> What to do
How many of the lines below hold the word "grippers"? Answer only with the number.

> Dataset content
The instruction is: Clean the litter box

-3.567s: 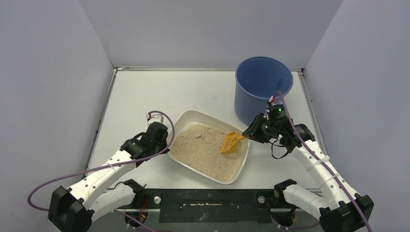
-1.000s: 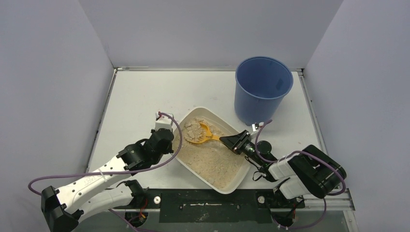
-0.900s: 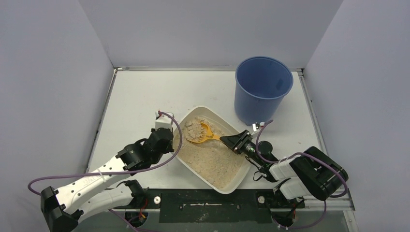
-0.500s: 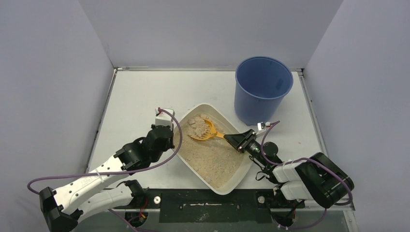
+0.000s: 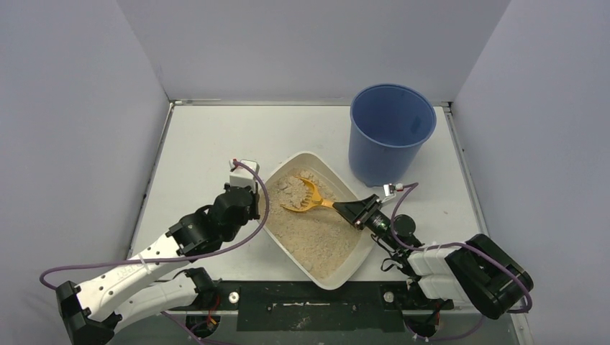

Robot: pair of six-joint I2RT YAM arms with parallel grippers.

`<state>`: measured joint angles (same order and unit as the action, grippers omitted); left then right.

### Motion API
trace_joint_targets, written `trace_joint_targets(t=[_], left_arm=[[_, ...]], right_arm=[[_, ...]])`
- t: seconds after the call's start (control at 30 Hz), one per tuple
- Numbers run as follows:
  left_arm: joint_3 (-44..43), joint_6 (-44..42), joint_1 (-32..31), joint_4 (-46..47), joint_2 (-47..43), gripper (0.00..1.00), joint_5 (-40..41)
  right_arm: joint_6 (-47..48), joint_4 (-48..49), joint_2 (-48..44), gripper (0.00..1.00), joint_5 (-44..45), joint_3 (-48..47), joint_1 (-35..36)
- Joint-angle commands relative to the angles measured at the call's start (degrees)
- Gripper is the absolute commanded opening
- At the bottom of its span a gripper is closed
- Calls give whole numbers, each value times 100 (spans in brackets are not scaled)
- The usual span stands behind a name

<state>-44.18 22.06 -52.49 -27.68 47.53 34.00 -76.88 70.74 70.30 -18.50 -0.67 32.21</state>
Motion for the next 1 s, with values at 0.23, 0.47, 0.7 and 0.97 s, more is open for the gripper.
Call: trace_joint_targets(t=[0.23,0.47,0.7,0.97], left_arm=[[-208,-327,-46,1100,-531,0,-258],[-155,-493,-51,1091,-696,0,-258],[-21,-171,-51,865,-489,0,117],[66,611,-42,331,-210,0,811]], right_arm=[[-591,2372,1657,0,192,-104,173],[-725,3105,2461,0,-452,-646,264],[-611,3038,2434,0,-484,-699,204],[-672,3113,2155,0,-562,-392,-33]])
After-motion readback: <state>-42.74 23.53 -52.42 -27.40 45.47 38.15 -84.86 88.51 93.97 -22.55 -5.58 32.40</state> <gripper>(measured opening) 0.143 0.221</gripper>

> Output for this task
2